NEW YORK (CNNMoney.com) -- The number of chief executives who left their posts surged in February to the highest level since September 2008, when the economy was rocked by the financial crisis.
Chief executive departures jumped 48% to 132 in February, from 89 in January, according to a report out Wednesday from Challenger, Gray & Christmas, Inc., an outplacement consultancy.

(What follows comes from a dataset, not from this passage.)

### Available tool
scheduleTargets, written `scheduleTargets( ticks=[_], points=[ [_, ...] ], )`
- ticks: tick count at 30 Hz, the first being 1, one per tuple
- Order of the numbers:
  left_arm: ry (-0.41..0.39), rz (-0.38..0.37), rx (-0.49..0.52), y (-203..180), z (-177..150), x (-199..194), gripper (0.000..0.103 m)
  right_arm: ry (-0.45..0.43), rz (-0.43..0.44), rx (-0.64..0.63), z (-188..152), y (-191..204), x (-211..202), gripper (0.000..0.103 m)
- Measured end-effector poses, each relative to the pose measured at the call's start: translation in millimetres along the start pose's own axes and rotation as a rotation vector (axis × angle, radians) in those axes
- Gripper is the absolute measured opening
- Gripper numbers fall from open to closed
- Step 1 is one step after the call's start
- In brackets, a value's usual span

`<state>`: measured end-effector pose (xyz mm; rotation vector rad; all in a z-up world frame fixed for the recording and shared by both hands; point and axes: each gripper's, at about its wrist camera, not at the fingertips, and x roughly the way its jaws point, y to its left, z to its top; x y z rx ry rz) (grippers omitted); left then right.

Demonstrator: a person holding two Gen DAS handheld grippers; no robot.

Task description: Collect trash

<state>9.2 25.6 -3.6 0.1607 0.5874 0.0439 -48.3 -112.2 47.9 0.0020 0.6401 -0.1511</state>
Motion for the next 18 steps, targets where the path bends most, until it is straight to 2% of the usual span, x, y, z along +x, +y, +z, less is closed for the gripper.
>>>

That's the highest level of turnover in the corner office since 140 CEOs left office in September, 2008.
Last month's total was also up 61% from February, 2009.
"For the past 12 to 18 months, companies needed leaders who could see them through the recession," said John A. Challenger, chief executive officer of Challenger, Gray & Christmas, Inc.
"Now, they are reassessing and, in many cases, replacing executives with those who are better equipped to take advantage of expansion," he said.
So far in 2010 a total of 221 CEO's vacated their seats, well ahead of the 196 chiefs who left during the same period last year, according to the report.
Some of the biggest names to clear out their offices this year include Jonathan Schwartz who famously tweeted about his last day at Sun Microsystems (SUNW), Owen Van Natta, whose tenure at the helm of MySpace lasted less than one year and Walt Freese who left Ben & Jerrys.
Health care has seen the most turnover this year, with 35 departures, followed by the government and non-profit sector which saw 23 leaders step down, and the energy sector, which had 16 CEO's leave this year.
Challenger said that nonprofit and health care CEO's have buckled under the weight of monstrous state budget deficits and the uncertainty surrounding health care reform.
"There's no consensus on how to deal with [the health care industry], but near unanimous agreement that's it's not working," said Challenger. "This puts great pressure on a CEO."
Challenger expects to see CEO departures continue to climb this year.
"As the economy improves and companies try to improve their competitive position through mergers and acquisitions," said Challenger, "we will see more and more top executives leave the newly combined companies."